Cailloux et lentilles


Mon père faisait le jardin.
En début de printemps il traçait des lignes au cordeau, bêchait, piochait, pelletait, préparait la terre pour les patates, les carottes et les haricots à venir, semait.
Cela faisait partie de sa vie d'ouvrier de s'essayer à celle du paysan pour économiser sur les traites de la maison.
Il suait sang et eau au fond de ses tranchées.
Souvent sa courte silhouette maigre et voûtée, béret noir accroché à sa calvitie, mégot de "bleu" éteint et encore accroché à sa lèvre inférieure, se penchait en avant, disparaissait derrière la terre remuée, cherchait quelque chose au sol .
Un long juron éclatait.
Une pierre, tirée du fond de la Terre, voltigeait et au terme de sa courbe rejoignait des centaines d'autres déjà en tas.
Mon père a passé 50 ans de sa vie à faire des tas de cailloux, à les évacuer à la brouette quand il y en avait trop.
Et souvent il me disait: "Je ne comprend pas. Plus j'en enlève, plus il en remonte. Chacun de ces cailloux a passé sa longue vie à faire chier la mienne"

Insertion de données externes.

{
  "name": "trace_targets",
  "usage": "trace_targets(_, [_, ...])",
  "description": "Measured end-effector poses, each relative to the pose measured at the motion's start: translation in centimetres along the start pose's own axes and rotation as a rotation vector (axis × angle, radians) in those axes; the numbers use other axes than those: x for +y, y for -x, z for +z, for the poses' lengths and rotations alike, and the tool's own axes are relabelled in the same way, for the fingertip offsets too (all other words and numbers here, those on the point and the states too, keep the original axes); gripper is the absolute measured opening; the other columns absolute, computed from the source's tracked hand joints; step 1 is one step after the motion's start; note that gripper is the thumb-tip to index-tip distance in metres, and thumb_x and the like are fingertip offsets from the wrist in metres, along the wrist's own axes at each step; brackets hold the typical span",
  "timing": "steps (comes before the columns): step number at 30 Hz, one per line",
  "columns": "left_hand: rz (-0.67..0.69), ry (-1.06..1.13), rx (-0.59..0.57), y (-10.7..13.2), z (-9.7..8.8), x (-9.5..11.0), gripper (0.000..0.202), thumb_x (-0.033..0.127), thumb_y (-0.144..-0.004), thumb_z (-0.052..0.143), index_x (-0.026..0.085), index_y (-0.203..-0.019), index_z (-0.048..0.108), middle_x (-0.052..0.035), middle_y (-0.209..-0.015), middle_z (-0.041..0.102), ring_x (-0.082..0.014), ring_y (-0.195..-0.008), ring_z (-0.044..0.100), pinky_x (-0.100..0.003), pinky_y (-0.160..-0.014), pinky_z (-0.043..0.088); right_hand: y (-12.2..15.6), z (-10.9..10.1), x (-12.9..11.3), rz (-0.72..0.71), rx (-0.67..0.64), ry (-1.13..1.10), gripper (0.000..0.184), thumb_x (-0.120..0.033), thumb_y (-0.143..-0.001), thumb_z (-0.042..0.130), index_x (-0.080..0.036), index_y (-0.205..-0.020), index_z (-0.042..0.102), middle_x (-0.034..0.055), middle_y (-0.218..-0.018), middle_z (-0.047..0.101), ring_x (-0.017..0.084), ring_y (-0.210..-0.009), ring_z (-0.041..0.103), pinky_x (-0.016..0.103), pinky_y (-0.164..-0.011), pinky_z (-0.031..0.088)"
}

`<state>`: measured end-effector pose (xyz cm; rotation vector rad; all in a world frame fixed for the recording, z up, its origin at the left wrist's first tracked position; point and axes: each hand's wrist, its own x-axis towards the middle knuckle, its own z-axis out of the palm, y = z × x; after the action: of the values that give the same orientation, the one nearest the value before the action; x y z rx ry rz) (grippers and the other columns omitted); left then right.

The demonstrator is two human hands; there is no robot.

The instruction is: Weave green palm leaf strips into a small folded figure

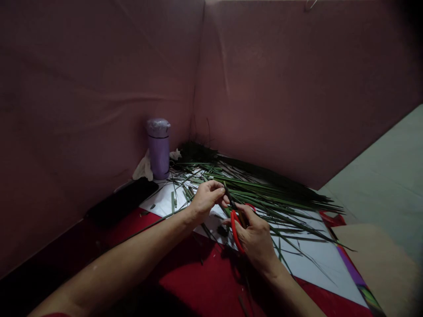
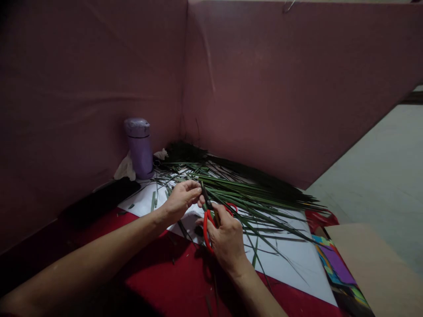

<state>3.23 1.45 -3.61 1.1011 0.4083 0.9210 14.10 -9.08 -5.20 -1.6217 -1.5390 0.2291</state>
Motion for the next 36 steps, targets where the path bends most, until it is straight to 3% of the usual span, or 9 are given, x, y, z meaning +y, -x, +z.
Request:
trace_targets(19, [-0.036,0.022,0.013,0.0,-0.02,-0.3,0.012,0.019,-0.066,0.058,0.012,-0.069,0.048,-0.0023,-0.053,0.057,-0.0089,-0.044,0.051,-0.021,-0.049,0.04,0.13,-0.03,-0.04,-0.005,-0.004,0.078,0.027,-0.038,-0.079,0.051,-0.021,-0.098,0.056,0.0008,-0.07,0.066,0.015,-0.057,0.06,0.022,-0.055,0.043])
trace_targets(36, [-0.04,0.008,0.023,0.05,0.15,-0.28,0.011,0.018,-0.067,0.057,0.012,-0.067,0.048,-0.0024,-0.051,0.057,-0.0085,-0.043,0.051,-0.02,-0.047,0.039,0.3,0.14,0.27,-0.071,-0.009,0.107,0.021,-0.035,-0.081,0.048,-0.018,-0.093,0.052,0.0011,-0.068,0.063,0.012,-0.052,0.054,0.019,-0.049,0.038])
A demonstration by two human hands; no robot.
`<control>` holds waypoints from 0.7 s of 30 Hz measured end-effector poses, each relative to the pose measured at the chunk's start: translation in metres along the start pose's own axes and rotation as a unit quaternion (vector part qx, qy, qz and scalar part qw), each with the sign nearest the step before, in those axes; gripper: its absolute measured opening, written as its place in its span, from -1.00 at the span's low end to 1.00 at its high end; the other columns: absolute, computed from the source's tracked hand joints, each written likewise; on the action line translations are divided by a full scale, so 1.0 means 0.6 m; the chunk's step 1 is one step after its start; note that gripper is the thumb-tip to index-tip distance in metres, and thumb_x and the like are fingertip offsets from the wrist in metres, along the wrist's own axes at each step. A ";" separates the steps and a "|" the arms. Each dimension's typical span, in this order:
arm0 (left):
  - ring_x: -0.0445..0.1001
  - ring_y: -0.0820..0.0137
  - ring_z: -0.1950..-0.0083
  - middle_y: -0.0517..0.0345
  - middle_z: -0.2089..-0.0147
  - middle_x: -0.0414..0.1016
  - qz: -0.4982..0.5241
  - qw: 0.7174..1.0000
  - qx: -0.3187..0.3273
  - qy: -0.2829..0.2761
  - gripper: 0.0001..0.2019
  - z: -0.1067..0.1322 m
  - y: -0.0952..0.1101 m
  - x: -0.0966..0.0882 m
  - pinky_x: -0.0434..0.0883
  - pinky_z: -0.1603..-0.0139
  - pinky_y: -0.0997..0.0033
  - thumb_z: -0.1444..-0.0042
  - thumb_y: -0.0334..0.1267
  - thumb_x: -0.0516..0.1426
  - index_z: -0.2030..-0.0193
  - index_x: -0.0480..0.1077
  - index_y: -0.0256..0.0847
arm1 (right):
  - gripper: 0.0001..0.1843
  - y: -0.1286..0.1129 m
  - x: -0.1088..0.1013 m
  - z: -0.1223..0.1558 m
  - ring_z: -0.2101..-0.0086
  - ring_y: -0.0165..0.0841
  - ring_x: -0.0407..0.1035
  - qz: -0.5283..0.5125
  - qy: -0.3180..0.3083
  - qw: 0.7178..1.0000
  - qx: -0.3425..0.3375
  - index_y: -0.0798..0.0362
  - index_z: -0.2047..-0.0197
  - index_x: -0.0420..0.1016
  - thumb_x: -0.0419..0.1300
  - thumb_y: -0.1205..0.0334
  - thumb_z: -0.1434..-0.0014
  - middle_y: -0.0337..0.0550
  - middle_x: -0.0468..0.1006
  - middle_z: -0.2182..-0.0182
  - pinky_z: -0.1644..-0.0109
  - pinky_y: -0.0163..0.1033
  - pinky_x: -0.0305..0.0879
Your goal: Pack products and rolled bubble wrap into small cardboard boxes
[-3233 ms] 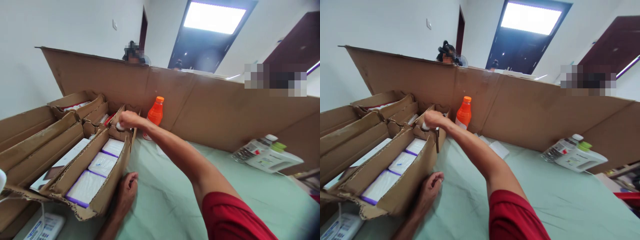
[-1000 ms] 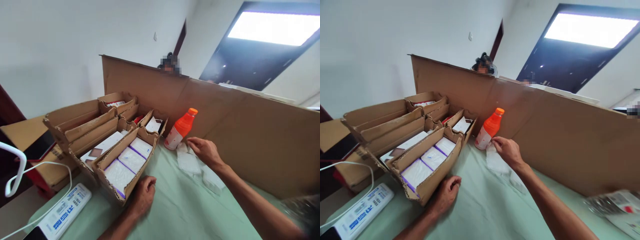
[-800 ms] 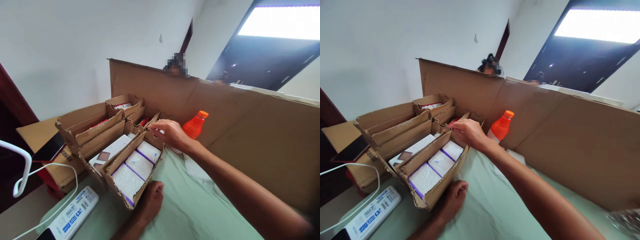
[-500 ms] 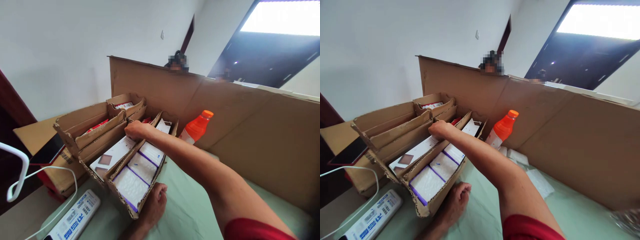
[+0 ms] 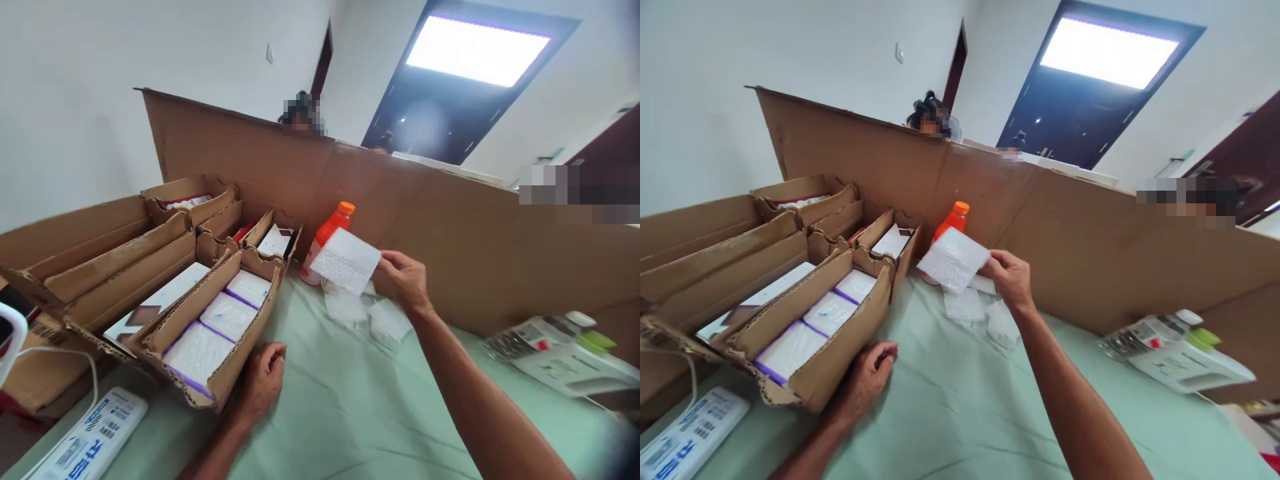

Maintenant, à chaque fois que je pense à lui, il me sourit, la goutte au nez, les mains terreuses et crevassées et me tend en creux de paume ouverte un blanc éclat de quartz laiteux encore enrobé de filets de terre humide..!

En un temps où il était plus prudent de trier presque une à une les lentilles sèches du Puy-en-Velay pour éviter de se casser les dents sur des cailloux de cinquième colonne minérale, ma mère en déversa un paquet sur la toile cirée de la table de cuisine et demanda à mon père de l'aider.
Et ce dernier de lui répondre
_"Cherches les pas trop loin, ils sont tous en haut du tas. C'est gravitationnel: chez les cailloux, le plus lourd va toujours en haut..!"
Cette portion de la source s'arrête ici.